转录组数据不足以控制调控网络推断中的假发现。

Transcriptome data are insufficient to control false discoveries in regulatory network inference.

机构信息

Department of Biomedical Engineering, Johns Hopkins University, 3400 N. Charles Street, Wyman Park Building, Suite 400 West, Baltimore, MD 21218, USA.

Department of Biomedical Engineering, Johns Hopkins University, 3400 N. Charles Street, Wyman Park Building, Suite 400 West, Baltimore, MD 21218, USA; Institute for Cell Engineering, Johns Hopkins Medicine, Baltimore, MD, USA; Department of Molecular Biology and Genetics, Johns Hopkins University, Baltimore, MD, USA.

出版信息

Cell Syst. 2024 Aug 21;15(8):709-724.e13. doi: 10.1016/j.cels.2024.07.006.

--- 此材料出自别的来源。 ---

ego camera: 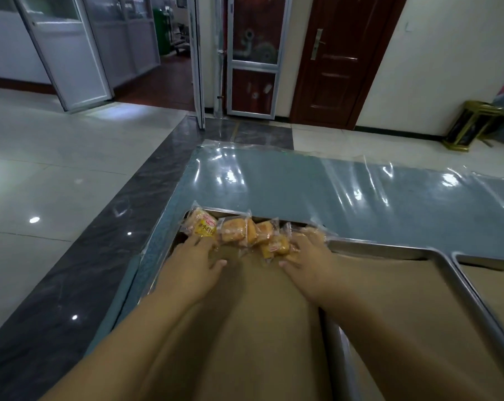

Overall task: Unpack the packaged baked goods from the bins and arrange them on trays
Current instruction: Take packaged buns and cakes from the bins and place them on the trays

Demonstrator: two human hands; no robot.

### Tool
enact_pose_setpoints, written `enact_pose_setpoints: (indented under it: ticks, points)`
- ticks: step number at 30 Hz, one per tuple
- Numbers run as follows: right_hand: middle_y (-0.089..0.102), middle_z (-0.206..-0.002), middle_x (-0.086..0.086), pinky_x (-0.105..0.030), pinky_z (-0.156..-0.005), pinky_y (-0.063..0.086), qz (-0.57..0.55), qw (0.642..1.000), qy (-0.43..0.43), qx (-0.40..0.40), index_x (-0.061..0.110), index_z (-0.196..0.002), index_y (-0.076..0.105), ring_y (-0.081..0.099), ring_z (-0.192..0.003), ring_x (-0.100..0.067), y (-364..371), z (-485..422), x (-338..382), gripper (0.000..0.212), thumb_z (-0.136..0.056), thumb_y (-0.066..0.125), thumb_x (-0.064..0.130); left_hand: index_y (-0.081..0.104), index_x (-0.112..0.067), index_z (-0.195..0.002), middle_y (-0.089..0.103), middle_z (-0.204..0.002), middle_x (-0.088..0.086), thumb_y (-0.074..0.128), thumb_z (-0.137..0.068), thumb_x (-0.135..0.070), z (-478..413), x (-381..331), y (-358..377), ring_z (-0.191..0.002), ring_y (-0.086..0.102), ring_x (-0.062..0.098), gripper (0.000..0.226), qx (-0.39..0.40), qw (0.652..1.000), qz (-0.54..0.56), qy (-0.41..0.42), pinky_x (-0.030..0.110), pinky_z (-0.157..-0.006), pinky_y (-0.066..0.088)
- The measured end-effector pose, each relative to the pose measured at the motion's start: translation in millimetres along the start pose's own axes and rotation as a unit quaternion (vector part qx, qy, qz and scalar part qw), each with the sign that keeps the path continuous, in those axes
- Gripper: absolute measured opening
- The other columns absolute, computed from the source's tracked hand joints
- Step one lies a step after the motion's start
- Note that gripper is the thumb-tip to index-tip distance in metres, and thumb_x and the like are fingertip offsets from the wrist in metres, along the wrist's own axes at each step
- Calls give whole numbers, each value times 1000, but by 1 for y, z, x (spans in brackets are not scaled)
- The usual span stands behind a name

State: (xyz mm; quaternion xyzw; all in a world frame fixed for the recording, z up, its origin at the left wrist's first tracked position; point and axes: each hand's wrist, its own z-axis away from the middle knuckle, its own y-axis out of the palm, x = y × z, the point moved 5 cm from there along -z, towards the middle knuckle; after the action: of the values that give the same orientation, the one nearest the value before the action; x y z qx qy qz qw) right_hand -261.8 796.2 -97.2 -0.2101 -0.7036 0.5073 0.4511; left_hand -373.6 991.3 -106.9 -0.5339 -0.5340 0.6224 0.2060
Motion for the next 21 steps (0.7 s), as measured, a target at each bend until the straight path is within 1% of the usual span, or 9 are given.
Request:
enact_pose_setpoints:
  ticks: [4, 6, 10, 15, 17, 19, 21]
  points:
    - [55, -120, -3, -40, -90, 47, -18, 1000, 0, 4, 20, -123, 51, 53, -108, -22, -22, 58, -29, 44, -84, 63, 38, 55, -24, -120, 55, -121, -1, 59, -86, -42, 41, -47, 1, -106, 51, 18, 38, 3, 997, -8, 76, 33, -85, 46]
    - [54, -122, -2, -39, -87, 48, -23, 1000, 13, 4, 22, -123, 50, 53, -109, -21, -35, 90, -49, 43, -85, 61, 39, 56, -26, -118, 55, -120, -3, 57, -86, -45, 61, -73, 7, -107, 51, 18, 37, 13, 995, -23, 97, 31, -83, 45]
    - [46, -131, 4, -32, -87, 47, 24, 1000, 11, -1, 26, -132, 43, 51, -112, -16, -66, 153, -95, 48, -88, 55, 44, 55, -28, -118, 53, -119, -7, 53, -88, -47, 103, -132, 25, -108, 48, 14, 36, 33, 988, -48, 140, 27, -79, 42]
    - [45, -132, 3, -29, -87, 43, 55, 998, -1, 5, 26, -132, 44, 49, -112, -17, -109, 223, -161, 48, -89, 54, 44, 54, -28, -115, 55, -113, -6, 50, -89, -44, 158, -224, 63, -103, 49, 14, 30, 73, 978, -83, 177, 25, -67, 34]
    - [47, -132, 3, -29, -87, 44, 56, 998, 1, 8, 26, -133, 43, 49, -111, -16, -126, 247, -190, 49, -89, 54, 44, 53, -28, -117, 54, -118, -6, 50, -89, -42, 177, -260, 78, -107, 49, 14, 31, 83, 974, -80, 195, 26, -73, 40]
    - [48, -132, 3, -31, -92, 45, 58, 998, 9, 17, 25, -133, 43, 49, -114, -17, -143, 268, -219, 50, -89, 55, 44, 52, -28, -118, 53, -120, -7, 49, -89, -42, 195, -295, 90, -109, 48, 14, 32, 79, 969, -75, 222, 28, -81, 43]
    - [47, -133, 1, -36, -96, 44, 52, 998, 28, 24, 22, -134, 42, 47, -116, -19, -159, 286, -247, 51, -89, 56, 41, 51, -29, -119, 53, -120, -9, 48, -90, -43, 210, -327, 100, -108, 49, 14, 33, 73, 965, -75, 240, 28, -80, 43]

DOI:10.1016/j.cels.2024.07.006

PMID:39173585

原文链接:https://pmc.ncbi.nlm.nih.gov/articles/PMC11642480/

Abstract

Inference of causal transcriptional regulatory networks (TRNs) from transcriptomic data suffers notoriously from false positives. Approaches to control the false discovery rate (FDR), for example, via permutation, bootstrapping, or multivariate Gaussian distributions, suffer from several complications: difficulty in distinguishing direct from indirect regulation, nonlinear effects, and causal structure inference requiring "causal sufficiency," meaning experiments that are free of any unmeasured, confounding variables. Here, we use a recently developed statistical framework, model-X knockoffs, to control the FDR while accounting for indirect effects, nonlinear dose-response, and user-provided covariates. We adjust the procedure to estimate the FDR correctly even when measured against incomplete gold standards. However, benchmarking against chromatin immunoprecipitation (ChIP) and other gold standards reveals higher observed than reported FDR. This indicates that unmeasured confounding is a major driver of FDR in TRN inference. A record of this paper's transparent peer review process is included in the supplemental information.

摘要

从转录组数据推断因果转录调控网络（TRN）存在明显的假阳性问题。通过置换、自举或多元高斯分布等方法来控制假发现率（FDR），存在几个复杂问题：难以区分直接调控和间接调控、非线性效应，以及需要“因果充分性”的因果结构推断，这意味着实验中不能存在任何未测量的、混杂的变量。在这里，我们使用最近开发的统计框架——模型-X 置换，在考虑间接效应、非线性剂量反应和用户提供的协变量的同时，控制 FDR。我们调整了程序，即使在针对不完整金标准的情况下，也能正确估计 FDR。然而，与染色质免疫沉淀（ChIP）和其他金标准的基准测试显示，观察到的 FDR 高于报告的 FDR。这表明未测量的混杂是 TRN 推断中 FDR 的主要驱动因素。本文的透明同行评审过程记录包含在补充信息中。